## WORK ORDER
Where does the string "what" appear in the records? Copy every line that contains it.

## THE DATA
******

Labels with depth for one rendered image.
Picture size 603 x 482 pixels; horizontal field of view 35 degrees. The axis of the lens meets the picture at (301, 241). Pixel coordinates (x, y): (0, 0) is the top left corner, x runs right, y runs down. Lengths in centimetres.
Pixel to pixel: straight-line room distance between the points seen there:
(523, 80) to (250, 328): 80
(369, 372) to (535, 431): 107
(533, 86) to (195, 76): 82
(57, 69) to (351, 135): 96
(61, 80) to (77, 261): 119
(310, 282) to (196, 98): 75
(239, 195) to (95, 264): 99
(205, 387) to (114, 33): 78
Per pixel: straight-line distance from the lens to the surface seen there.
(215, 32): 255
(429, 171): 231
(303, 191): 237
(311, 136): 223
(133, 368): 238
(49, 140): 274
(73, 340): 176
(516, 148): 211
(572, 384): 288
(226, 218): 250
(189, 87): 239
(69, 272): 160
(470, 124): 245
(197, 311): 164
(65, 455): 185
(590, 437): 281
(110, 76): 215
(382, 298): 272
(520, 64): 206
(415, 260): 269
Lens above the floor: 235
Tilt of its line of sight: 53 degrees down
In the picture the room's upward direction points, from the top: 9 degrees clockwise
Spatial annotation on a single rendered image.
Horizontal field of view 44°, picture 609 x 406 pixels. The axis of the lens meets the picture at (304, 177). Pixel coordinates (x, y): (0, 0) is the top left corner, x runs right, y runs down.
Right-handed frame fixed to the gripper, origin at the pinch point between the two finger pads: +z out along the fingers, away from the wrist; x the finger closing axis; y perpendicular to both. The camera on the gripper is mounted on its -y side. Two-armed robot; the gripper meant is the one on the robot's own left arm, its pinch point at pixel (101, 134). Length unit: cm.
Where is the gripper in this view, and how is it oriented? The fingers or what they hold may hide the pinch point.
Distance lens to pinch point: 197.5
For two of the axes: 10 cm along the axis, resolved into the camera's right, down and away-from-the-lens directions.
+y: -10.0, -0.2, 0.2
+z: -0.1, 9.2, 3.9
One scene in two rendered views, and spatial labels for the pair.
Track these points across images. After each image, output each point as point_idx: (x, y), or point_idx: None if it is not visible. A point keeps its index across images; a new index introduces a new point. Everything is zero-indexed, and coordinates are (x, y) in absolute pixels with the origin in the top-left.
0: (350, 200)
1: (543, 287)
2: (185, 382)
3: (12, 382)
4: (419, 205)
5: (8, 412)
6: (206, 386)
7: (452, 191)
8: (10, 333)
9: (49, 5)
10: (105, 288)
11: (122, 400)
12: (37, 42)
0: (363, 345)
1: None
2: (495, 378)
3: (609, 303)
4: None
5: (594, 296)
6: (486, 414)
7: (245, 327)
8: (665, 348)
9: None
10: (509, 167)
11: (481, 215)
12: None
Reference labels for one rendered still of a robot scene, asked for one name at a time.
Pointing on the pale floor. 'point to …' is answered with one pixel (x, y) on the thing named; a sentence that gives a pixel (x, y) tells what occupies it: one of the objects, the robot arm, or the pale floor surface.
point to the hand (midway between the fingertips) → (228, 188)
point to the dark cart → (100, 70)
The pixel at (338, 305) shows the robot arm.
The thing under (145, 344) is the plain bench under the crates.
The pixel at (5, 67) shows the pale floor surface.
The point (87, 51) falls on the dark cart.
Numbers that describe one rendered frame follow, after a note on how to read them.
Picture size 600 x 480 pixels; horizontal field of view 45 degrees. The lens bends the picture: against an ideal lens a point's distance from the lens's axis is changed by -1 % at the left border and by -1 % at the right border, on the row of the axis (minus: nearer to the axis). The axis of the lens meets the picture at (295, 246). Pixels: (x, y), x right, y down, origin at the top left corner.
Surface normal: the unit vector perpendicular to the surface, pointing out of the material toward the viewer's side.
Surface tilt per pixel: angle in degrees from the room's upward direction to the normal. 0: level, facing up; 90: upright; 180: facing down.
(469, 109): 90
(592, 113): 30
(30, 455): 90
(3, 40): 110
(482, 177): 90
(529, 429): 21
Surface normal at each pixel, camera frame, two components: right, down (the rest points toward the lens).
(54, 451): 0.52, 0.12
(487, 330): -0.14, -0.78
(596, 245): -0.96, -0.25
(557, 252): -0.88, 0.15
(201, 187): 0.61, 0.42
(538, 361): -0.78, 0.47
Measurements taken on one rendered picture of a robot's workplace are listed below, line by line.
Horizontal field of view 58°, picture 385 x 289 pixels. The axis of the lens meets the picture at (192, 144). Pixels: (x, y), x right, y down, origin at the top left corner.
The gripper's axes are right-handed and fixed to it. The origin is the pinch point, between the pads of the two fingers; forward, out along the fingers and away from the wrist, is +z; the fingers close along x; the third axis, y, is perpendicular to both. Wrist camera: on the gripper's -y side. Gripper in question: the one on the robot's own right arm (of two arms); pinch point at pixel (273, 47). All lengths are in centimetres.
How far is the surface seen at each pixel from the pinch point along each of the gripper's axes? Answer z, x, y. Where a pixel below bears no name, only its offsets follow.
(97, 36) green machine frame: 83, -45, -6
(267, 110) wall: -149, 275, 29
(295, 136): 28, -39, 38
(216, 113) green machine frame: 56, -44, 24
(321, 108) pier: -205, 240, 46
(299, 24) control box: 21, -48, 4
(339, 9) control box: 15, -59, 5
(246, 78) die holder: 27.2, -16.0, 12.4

******

## RESPONSE BELOW
Where is the gripper in this view, and how is it oriented? The fingers or what they hold may hide the pinch point.
Pointing on the pale floor. 'point to …' is answered with one pixel (x, y) on the thing named; a sentence that gives a pixel (x, y) tells what occupies it: one of the objects, the robot arm, or the pale floor surface.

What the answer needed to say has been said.